Digital Planet, one of the largest online computing stores in South Africa, was recently on the receiving end of a consumer complaint at the Advertising Standards Authority of South Africa (ASA) for displaying a product that was unavailable on their site.
In essence the complainant, Mr. Renen Watermeyer, submitted that the advertisement of a ‘cit 300’ was misleading as the advertised product was not available on order.
Digital Planet responded to the issue but also said that the product had been removed from its site which satisfied the ASA, on condition that the advertisement in question is withdrawn with immediate effect and not used again in future.
Digital Planet responds
“Digital Planet was recently approached by the ASA regarding a product on our site which our suppliers made end of life and we were not able to fulfill. We always try to give our customers the best service and we try many things before cancelling the order,” said Neil Watson, Managing Director of Digital Planet.

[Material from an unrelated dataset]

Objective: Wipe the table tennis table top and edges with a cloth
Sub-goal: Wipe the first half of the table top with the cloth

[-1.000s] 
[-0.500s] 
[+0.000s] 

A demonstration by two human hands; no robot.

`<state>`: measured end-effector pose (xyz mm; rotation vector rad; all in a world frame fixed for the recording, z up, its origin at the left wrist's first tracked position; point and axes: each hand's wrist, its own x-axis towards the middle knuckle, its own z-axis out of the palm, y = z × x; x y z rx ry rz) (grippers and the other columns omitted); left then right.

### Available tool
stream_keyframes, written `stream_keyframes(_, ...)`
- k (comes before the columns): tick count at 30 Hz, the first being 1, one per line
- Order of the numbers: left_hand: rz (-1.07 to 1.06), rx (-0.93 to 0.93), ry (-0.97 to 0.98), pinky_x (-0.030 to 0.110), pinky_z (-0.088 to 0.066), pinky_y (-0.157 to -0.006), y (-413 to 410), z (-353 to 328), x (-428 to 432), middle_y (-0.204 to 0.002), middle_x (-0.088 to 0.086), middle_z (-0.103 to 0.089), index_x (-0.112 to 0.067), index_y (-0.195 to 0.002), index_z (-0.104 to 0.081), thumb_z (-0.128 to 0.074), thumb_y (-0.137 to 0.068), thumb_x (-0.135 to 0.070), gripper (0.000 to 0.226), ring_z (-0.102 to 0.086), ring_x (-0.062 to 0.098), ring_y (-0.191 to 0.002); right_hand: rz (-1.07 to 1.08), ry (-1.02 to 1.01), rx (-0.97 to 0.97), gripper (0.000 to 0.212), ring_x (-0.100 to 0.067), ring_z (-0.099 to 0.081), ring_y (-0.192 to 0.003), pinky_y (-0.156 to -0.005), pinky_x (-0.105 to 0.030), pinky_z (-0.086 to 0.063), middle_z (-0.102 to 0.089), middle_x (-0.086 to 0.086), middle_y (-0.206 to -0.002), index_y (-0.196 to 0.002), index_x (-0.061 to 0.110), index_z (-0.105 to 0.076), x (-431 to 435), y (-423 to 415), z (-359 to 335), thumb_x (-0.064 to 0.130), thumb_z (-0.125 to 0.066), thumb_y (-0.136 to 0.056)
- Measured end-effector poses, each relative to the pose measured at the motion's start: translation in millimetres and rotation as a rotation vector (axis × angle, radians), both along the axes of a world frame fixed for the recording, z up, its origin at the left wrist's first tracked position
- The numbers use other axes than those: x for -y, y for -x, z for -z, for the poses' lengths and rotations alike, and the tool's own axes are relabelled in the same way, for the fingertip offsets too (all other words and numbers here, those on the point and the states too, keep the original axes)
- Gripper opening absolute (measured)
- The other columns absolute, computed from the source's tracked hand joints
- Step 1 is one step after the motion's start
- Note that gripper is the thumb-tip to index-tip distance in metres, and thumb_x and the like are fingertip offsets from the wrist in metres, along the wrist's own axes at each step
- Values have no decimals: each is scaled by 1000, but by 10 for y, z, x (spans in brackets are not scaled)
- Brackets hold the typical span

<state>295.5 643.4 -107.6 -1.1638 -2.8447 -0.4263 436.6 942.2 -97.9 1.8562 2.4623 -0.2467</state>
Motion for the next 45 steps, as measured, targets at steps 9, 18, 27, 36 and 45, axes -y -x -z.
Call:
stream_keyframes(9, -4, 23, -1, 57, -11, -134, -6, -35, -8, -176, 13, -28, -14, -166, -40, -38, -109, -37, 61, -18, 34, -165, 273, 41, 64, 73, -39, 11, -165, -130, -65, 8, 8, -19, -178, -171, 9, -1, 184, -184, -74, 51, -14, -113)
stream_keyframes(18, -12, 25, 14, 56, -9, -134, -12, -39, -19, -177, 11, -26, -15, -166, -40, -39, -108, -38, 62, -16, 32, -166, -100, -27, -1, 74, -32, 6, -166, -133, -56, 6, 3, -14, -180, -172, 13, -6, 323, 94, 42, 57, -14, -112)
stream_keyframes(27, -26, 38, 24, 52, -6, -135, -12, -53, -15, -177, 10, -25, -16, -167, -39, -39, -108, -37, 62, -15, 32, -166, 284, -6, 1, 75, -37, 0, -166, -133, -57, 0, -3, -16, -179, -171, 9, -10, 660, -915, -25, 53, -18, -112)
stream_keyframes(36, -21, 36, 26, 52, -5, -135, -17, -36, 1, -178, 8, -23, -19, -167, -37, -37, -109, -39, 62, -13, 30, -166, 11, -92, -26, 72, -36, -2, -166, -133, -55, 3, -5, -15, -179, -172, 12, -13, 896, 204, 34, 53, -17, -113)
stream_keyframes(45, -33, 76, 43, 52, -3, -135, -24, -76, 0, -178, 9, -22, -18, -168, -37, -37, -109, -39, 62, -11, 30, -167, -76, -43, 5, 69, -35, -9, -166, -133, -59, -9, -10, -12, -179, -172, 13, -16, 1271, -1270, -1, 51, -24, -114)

“Once we’ve got confirmation from the supplier that the product is end-of-life, we remove the product from our site so that the same situation does not occur again. We also try to find alternative suppliers or products. Often in this scenario, we can find a better or similar product which we will give the customer, the customer is willing to take it and we will ship that product. Some products, such as games, don’t have alternatives and in this case, we are forced to credit the customer,” Watson explains.
Watson points out that Digital Planet uploads about 300 pricelists a month from their suppliers to keep their pricing and products current. “There are about 10000 products on Digital Planet at any given time,” says Watson.
“We also upload stock levels from our suppliers to make sure we aren’t selling products which are out of stock or end of life. We rely heavily on the stock levels and price lists of our suppliers.”
Watson says that Digital Planet had some backorder issues earlier in the year, but that they worked hard on the process and that their backorders have reduced dramatically and their communication has improved considerably.
“The key to our success is threefold, firstly we need to upload the stock lists from our suppliers as often as possible, secondly, when there is a product which has a stock issue, we need to put it on the site as quickly as possible, finally, we need to inform our customers of any problems as quickly as possible,” says Watson.
Watson argues that the ASA treats every product on every website as an advert. “If any information is incorrect on the page or a customer feels like the page is misleading, they can complain to the ASA and the ASA will investigate. If the page is removed, then the ASA considers the advert withdrawn and rules that the matter is resolved,” said Watson.
“For our particular incident, we could not fulfill the product and the customer rightly felt that this meant our advert was misleading. He chose to go to the ASA regarding his complaint. In this particular case, the complainant was right – we couldn’t fulfill and we removed the product from our website. Once the product is removed from the website, the ASA considered the matter closed,” Watson concluded.